I hate it when I have the feeling that I’m about to cry. When I feel my tears welling up, and my face gets flushed. I hate it even more when I have to hide my emotions just because I don't wish to explain myself to people, just because I want them to not worry about me. I'm tired of hearing those "Are you okay?", "Cheer up" etc because I always have to lie and say "Yes I'm okay!", "Yes, I'll cheer up!" when deep down I'm so not okay. I want to be okay I wish to be okay I hope to be okay I am trying to be okay but still I am not okay because I dont know how to be okay. But nevermind because its okay not to be okay. It's been so long since I had a good cry and I look even worst than shit now with muffin eyes and reindeer nose.

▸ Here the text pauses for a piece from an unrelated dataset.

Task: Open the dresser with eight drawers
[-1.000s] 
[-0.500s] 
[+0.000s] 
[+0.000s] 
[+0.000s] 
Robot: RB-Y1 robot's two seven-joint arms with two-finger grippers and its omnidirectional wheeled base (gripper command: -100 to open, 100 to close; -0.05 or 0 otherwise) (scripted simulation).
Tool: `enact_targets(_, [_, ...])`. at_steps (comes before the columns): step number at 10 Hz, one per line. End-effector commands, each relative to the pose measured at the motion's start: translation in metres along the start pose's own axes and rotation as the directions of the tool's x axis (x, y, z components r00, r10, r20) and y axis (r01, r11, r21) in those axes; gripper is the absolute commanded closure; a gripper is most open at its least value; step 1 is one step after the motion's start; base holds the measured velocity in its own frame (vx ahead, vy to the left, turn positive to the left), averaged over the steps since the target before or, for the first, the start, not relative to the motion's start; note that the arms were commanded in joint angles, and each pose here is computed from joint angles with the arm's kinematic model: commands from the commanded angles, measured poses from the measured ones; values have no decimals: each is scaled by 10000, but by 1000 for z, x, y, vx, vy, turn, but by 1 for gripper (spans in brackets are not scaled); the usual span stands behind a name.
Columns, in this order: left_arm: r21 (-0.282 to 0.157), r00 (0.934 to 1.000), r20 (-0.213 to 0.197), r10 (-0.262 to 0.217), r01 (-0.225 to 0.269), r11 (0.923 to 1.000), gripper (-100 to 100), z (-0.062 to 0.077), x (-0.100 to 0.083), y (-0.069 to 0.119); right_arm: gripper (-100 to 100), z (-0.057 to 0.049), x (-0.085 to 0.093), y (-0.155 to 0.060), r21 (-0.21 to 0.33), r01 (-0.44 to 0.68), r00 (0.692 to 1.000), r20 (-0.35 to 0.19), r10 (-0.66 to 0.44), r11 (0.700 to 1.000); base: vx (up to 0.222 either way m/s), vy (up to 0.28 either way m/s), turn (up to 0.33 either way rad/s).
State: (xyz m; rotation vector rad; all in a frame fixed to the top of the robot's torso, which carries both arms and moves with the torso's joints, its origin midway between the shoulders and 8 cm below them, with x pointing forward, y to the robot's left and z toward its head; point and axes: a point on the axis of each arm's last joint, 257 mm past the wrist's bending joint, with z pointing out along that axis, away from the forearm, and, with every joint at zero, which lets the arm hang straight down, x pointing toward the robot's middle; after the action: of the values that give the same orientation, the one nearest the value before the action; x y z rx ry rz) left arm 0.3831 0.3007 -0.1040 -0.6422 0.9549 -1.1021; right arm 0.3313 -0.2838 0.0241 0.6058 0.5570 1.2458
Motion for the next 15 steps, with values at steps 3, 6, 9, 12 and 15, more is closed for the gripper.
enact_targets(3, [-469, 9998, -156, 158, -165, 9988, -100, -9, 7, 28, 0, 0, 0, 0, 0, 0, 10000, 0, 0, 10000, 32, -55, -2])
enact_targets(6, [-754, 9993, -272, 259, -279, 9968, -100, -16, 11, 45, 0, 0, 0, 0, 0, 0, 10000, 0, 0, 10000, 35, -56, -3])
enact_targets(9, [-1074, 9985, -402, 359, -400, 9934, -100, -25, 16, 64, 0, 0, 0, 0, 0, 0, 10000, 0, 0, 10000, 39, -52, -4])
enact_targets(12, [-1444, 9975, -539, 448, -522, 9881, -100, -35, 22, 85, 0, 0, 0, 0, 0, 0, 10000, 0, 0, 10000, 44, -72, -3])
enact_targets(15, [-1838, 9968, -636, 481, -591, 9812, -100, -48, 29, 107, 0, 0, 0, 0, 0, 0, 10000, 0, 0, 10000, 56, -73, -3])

People always say expectations lead to disappointments. Oh so when you don't expect, you won't be disappointed. They always say to be prepared for the worst so when the worst happens, you will get less disappointed, less hurt. CRAP. In fact, when the worst happens, you are not gonna get hurt any lesser or whatsoever. It just make you worst. Because inside of you, you're still holding onto the little inch of hope that eveything will turn out the way you wanted it to be.
BUT IT DIDN'T.
So you just gotta accept it and get over it. Pick yourself up and try even harder the next time. That's life. I (act as if) don't care if people look down on me, mock at me or whatsoever, although its still haunt me when I know people are constantly judging me. I'm just disappointed in myself and I hate it when I feel this way because I feel like punching myself but I dare not to. Life just sucks like that. No one said life is going to be perfect. I've came to a conclusion that studies is not my forte so instead of wasting my talents I should just consider being a construction worker, learn how to build a bridge and then build it to get over shits in life.